Also see: The Seven Deadly Sins of Predicting the Future of AI
posted by storybored (38 comments total) 56 users marked this as a favorite
 
Matt Parker, famous YouTube maths dude, just came out with a video about this.
posted by gkhan at 12:58 PM on November 18, 2017 [4 favorites]


So we will not have real "AI" but looking at most folks general response to Alexa or Siri... and given a rather more clever interface to the next gen google search marketing engine will be "smart" enough that most interactions "How long will I have to wait at Cheese Cake Factory", it'll just seem like it's AI-enough.

Unfortunately, turns out it's getting built by silicon valley guys, and algorithms seem to reflect the biases of the writers, so the NON-true-AI will probably act like it wants not just all the money and transactions but all the marbles and... take a beat... act just like Skynet.
posted by sammyo at 1:11 PM on November 18, 2017 [1 favorite]


I may be out of line here, but based on what I (human) learned from a machine learning class I took on Cousrea a couples years ago, a more accurate term is "automated prediction". It seemed very oriented toward problems of the type "given input data set X and output results Y, can we come close to predicting the outcome of data element Z". Calling it "learning" seems a bit puffed up.
posted by hwestiii at 1:13 PM on November 18, 2017 [2 favorites]

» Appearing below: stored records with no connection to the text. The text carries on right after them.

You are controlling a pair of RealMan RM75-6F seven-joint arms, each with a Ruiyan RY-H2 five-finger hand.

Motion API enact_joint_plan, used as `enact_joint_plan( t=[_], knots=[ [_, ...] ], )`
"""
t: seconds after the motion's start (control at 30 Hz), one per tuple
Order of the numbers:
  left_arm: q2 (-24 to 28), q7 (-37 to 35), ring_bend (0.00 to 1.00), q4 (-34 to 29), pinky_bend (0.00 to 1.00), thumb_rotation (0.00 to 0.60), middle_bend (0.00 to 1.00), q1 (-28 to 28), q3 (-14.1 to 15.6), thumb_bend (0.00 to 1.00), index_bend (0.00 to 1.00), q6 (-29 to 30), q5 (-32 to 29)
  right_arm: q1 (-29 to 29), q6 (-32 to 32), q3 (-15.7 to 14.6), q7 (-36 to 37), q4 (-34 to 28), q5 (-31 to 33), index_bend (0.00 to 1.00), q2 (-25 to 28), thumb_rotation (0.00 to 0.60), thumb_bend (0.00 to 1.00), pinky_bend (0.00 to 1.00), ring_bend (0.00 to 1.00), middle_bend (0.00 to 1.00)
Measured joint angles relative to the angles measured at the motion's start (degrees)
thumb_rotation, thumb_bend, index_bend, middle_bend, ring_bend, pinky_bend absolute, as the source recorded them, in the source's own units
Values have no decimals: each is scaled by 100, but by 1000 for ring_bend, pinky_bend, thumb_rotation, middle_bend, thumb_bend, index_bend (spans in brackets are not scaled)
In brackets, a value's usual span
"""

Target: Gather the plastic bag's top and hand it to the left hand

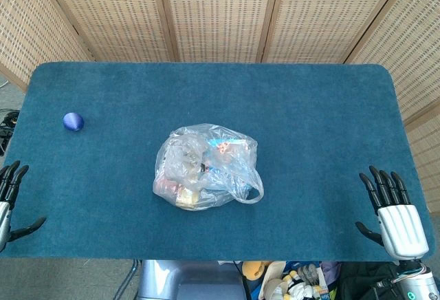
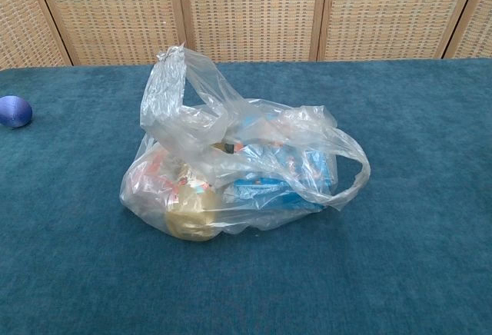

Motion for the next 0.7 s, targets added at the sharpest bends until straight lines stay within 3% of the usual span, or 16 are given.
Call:
enact_joint_plan(
  t=[0.23,0.7],
  knots=[
    [-7,41,0,-73,0,600,0,-32,-57,131,0,-53,-102,251,-191,57,-12,134,-178,0,-97,600,0,0,0,0],
    [-42,135,0,-81,0,600,0,-131,-126,130,0,-261,-303,1784,-1113,114,953,1723,-1304,0,-880,600,0,0,0,0]
  ],
)
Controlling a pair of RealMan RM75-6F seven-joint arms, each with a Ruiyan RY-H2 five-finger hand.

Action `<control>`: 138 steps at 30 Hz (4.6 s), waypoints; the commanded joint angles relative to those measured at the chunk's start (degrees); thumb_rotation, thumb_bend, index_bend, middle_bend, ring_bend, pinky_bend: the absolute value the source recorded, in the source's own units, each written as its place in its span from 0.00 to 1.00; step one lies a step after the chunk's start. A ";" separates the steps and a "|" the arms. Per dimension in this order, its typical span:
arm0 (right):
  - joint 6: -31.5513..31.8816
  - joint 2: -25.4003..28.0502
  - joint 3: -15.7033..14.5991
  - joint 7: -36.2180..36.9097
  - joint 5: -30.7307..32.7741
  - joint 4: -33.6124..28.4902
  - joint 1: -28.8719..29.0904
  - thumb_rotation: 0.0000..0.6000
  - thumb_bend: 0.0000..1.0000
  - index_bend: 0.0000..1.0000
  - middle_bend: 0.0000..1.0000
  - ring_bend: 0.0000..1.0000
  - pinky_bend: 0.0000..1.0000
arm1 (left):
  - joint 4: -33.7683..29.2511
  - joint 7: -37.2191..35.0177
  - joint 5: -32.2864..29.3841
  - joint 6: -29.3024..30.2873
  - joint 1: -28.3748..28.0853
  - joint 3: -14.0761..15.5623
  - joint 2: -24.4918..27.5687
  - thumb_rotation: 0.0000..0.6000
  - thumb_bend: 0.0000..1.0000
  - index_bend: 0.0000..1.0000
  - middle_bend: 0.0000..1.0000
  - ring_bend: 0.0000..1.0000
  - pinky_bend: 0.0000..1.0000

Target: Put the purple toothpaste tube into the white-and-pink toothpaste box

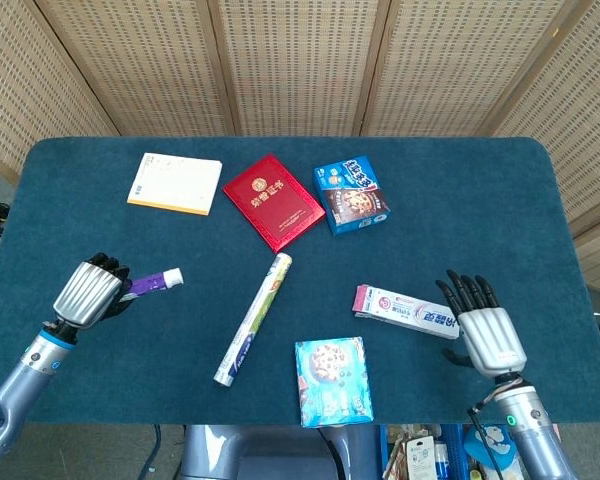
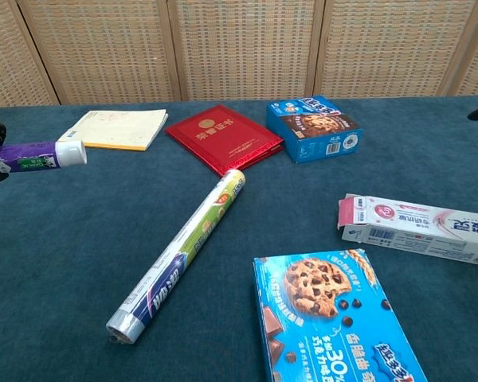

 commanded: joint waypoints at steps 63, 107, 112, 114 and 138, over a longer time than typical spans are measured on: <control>-9.91 -19.35 1.00 -3.54 28.78 19.96 16.73 1.00 0.21 0.09 0.00 0.00 0.00 | -2.49 3.24 -0.07 -1.04 -0.21 -0.68 1.70 1.00 0.38 0.93 0.69 0.52 0.44; -8.91 -16.77 6.66 20.11 11.61 11.35 15.99 1.00 0.21 0.66 0.55 0.42 0.40 | -11.91 -2.61 1.21 -3.93 -2.60 -0.23 5.19 1.00 0.38 0.94 0.69 0.52 0.44; -8.75 -16.99 6.90 18.22 13.35 11.07 16.58 1.00 0.21 0.66 0.55 0.42 0.40 | -12.90 -2.01 1.93 -5.32 -3.76 -0.16 5.86 1.00 0.38 0.94 0.69 0.52 0.44; -8.41 -17.31 6.86 17.07 14.10 10.94 16.78 1.00 0.21 0.66 0.55 0.42 0.40 | -13.21 -2.18 2.54 -5.50 -4.32 -0.18 6.14 1.00 0.38 0.95 0.69 0.52 0.44; -7.70 -18.60 6.96 15.24 15.80 8.02 18.40 1.00 0.21 0.66 0.55 0.42 0.40 | -21.97 -3.09 0.36 -11.56 -7.74 -1.19 8.66 1.00 0.38 0.95 0.69 0.52 0.44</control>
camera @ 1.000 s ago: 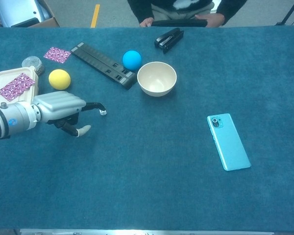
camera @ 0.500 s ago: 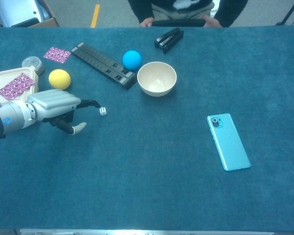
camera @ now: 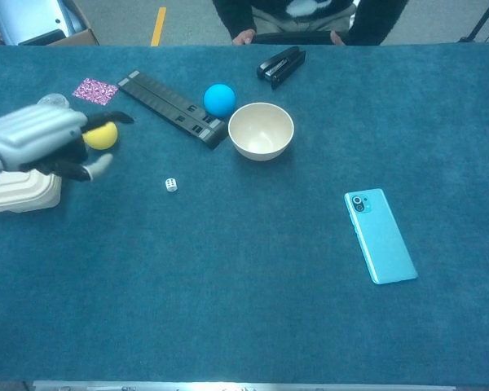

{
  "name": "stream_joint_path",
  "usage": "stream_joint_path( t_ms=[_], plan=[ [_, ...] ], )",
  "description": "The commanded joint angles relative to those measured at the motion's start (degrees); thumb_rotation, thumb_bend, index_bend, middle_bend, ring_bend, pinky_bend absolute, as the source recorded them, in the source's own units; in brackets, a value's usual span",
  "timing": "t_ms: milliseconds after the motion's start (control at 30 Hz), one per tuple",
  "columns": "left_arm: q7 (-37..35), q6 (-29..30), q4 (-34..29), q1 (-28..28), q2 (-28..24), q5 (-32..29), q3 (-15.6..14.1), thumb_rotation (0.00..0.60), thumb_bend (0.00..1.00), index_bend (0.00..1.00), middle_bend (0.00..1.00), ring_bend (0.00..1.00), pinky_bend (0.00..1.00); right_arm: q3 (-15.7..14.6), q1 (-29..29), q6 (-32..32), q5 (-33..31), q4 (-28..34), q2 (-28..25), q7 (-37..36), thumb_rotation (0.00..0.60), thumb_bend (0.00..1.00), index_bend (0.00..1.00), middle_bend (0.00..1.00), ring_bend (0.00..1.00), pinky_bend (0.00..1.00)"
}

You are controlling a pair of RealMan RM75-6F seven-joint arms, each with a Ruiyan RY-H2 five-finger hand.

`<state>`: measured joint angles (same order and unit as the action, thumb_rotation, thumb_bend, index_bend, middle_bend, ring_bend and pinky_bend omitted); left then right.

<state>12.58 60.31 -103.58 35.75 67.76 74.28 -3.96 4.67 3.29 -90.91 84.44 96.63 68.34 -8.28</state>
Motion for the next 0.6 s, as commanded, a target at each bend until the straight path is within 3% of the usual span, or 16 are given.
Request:
stream_joint_path(
  t_ms=[33, 133, 300, 500, 600],
  plan=[
    [-5.05, 7.05, 0.43, -4.58, -1.97, 4.87, 0.51, 0.25, 0.49, 0.06, 0.78, 0.67, 0.78, 0.03, 0.01, 0.04, -0.13, 0.06, 0.0, 0.07, 0.6, 0.29, 0.25, 0.24, 0.09, 0.06],
    [-7.96, 11.73, 1.9, -7.5, -2.51, 6.9, 0.77, 0.25, 0.49, 0.05, 0.63, 0.54, 0.7, 0.01, 0.01, 0.15, -0.21, 0.16, -0.1, 0.13, 0.6, 0.29, 0.25, 0.24, 0.07, 0.06],
    [-11.01, 15.98, 3.95, -11.5, -3.45, 7.06, 0.93, 0.249, 0.44, 0.05, 0.36, 0.27, 0.37, 0.02, 0.04, 0.08, -0.22, 0.33, -0.07, 0.46, 0.6, 0.29, 0.25, 0.23, 0.05, 0.06],
    [-12.6, 20.11, 4.71, -16.34, -4.47, 4.25, 1.66, 0.25, 0.39, 0.06, 0.18, 0.09, 0.13, -0.06, 0.35, -0.21, -0.41, 0.58, -0.21, 0.8, 0.6, 0.29, 0.25, 0.23, 0.05, 0.06],
    [-13.58, 22.16, 5.22, -18.87, -4.53, 3.16, 1.86, 0.248, 0.39, 0.06, 0.14, 0.06, 0.09, -0.02, 0.52, -0.38, -0.59, 0.59, -0.37, 0.79, 0.6, 0.29, 0.25, 0.23, 0.05, 0.06]
  ],
)
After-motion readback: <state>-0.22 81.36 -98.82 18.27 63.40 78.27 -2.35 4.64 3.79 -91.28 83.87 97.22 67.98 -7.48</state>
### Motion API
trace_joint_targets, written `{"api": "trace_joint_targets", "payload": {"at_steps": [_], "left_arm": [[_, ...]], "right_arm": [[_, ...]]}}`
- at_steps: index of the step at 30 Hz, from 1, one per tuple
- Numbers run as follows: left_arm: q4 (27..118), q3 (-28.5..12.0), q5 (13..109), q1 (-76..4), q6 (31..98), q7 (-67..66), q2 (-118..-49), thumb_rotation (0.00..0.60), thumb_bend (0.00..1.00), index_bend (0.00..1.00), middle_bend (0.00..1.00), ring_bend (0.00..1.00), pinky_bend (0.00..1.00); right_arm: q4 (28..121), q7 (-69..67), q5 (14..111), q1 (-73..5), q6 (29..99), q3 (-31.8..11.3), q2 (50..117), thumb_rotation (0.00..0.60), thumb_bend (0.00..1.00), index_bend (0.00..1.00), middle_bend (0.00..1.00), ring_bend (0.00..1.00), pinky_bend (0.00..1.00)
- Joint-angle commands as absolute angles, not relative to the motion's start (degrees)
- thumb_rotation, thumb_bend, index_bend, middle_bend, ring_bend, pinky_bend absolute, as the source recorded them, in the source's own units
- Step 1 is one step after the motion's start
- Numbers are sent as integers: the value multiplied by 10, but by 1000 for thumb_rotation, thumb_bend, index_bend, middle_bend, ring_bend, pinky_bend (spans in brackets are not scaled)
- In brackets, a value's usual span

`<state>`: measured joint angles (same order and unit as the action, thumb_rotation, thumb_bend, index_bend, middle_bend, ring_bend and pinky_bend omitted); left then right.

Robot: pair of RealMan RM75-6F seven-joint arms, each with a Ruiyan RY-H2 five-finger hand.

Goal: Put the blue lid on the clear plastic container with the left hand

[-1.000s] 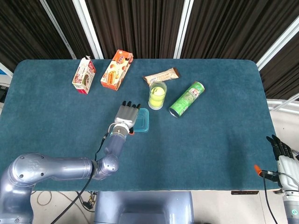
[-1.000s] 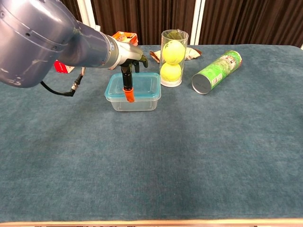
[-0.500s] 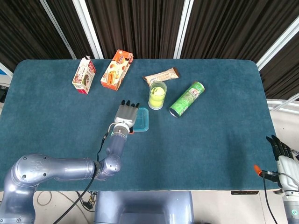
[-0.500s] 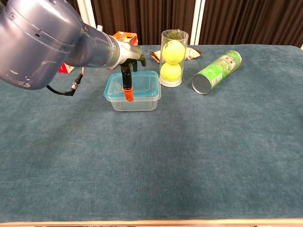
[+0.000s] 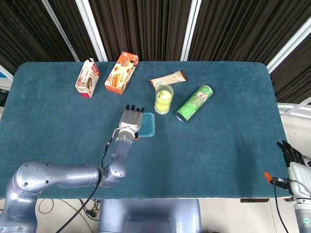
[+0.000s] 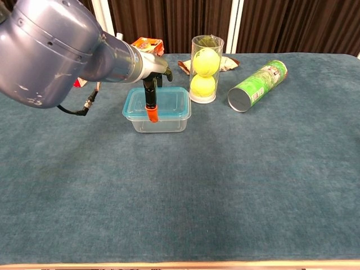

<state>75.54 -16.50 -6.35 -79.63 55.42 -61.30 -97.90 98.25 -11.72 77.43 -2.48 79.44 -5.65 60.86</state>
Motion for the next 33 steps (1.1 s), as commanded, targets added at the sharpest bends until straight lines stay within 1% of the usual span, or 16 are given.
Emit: {"api": "trace_joint_targets", "payload": {"at_steps": [1,16,33], "left_arm": [[754,-166,-61,-795,554,-613,-981,600,121,71,288,0,0],[761,-169,-47,-786,566,-621,-982,600,121,70,288,0,0],[754,-174,-33,-774,559,-620,-985,600,121,71,288,0,0]], "right_arm": [[982,-117,774,-25,794,-56,609,600,292,100,0,0,0],[983,-117,773,-25,794,-57,609,600,291,100,0,0,0],[985,-116,771,-25,794,-57,608,600,292,101,0,0,0]]}}
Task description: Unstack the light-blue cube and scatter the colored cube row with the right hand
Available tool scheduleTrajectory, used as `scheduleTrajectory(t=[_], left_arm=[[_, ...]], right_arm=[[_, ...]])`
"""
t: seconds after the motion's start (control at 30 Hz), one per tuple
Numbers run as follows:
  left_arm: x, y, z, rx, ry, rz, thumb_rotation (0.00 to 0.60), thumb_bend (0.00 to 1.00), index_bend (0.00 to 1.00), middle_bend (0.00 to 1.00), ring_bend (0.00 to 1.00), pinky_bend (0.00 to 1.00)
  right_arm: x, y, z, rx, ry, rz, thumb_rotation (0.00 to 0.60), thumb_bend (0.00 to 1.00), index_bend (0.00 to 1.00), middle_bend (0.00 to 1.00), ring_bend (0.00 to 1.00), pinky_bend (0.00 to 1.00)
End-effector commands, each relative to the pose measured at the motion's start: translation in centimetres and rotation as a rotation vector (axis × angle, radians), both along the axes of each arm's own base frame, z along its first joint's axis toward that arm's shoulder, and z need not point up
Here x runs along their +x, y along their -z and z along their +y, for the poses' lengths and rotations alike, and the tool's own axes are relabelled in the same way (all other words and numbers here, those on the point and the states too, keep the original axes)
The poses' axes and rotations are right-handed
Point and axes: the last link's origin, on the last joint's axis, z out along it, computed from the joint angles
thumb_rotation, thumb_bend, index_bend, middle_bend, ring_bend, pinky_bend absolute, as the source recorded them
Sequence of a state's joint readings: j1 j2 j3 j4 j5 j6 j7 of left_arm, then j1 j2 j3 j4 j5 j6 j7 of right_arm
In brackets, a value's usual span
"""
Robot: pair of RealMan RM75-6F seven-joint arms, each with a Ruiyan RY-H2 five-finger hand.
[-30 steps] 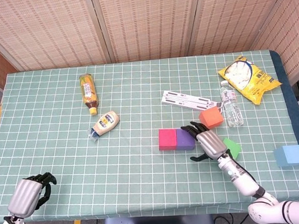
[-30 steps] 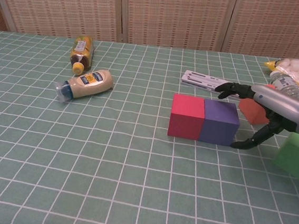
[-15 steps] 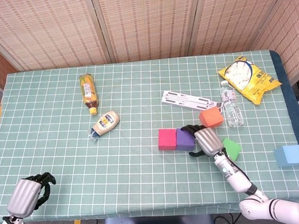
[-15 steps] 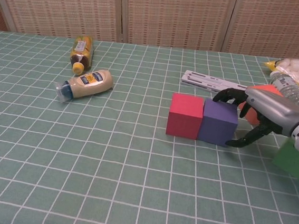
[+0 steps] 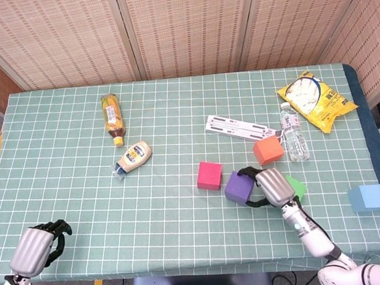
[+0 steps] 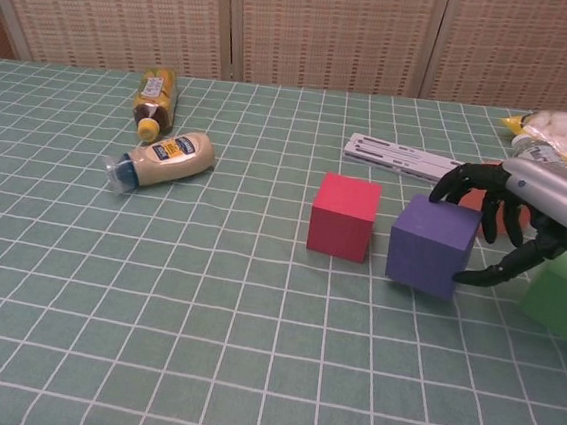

I suspect that some will say that MENACE isn't machine learning or AI, but rather a simple algorithm. This reminds me of something a comp science professor of mine told us in our (old school Common Lisp) AI class over a decade ago: AI concepts are usually considered AI until they're implemented, at which point it's just another thing computers can do. I'd argue that we should also have a full understanding of how the AI model works for it not to be AI anymore as well. In other words, what is considered AI is and always will be a moving target.
posted by noneuclidean at 1:16 PM on November 18, 2017 [8 favorites]


MENACE is a well constructed negative feedback loop, fit into the constraints of the time it was created. The current crop of Neural Networks are really just the next logical step... but are way too slow to be useful. Only the advent of back-propagation and other "learning" algorithms enable them to learn in less than centuries.
posted by MikeWarot at 2:22 PM on November 18, 2017


It seemed very oriented toward problems of the type "given input data set X and output results Y, can we come close to predicting the outcome of data element Z". Calling it "learning" seems a bit puffed up.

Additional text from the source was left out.